=== Section Start ===

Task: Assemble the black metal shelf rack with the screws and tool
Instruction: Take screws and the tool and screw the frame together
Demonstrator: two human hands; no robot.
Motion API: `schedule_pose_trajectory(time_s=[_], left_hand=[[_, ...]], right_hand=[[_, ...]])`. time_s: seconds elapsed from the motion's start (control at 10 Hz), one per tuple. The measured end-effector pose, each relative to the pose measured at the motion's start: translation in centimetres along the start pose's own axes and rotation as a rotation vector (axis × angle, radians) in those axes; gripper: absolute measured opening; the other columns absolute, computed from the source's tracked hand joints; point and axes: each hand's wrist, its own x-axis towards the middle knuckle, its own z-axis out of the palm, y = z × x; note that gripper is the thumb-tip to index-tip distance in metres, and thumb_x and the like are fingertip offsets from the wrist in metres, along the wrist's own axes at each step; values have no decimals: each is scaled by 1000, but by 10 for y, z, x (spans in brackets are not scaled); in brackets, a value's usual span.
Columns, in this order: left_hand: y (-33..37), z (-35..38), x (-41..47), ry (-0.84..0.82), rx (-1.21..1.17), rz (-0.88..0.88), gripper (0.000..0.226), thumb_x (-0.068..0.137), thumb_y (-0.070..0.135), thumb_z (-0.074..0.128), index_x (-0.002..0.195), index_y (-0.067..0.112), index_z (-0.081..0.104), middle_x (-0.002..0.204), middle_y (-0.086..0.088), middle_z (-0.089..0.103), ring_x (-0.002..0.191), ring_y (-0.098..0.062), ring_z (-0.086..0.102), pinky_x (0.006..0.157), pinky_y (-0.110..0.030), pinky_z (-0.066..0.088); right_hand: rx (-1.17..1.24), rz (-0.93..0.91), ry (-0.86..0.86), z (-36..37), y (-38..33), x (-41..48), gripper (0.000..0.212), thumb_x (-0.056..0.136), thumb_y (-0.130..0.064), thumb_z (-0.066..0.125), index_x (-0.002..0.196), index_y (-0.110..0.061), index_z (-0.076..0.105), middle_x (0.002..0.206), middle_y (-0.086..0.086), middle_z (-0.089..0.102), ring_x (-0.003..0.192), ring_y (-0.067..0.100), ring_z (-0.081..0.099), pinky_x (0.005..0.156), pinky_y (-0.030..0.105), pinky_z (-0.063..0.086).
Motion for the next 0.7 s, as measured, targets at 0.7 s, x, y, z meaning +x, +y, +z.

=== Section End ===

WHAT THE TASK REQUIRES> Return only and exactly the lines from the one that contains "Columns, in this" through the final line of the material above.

YOUR RESPONSE>
Columns, in this order: left_hand: y (-33..37), z (-35..38), x (-41..47), ry (-0.84..0.82), rx (-1.21..1.17), rz (-0.88..0.88), gripper (0.000..0.226), thumb_x (-0.068..0.137), thumb_y (-0.070..0.135), thumb_z (-0.074..0.128), index_x (-0.002..0.195), index_y (-0.067..0.112), index_z (-0.081..0.104), middle_x (-0.002..0.204), middle_y (-0.086..0.088), middle_z (-0.089..0.103), ring_x (-0.002..0.191), ring_y (-0.098..0.062), ring_z (-0.086..0.102), pinky_x (0.006..0.157), pinky_y (-0.110..0.030), pinky_z (-0.066..0.088); right_hand: rx (-1.17..1.24), rz (-0.93..0.91), ry (-0.86..0.86), z (-36..37), y (-38..33), x (-41..48), gripper (0.000..0.212), thumb_x (-0.056..0.136), thumb_y (-0.130..0.064), thumb_z (-0.066..0.125), index_x (-0.002..0.196), index_y (-0.110..0.061), index_z (-0.076..0.105), middle_x (0.002..0.206), middle_y (-0.086..0.086), middle_z (-0.089..0.102), ring_x (-0.003..0.192), ring_y (-0.067..0.100), ring_z (-0.081..0.099), pinky_x (0.005..0.156), pinky_y (-0.030..0.105), pinky_z (-0.063..0.086).
Motion for the next 0.7 s, as measured, targets at 0.7 s, x, y, z meaning +x, +y, +z.

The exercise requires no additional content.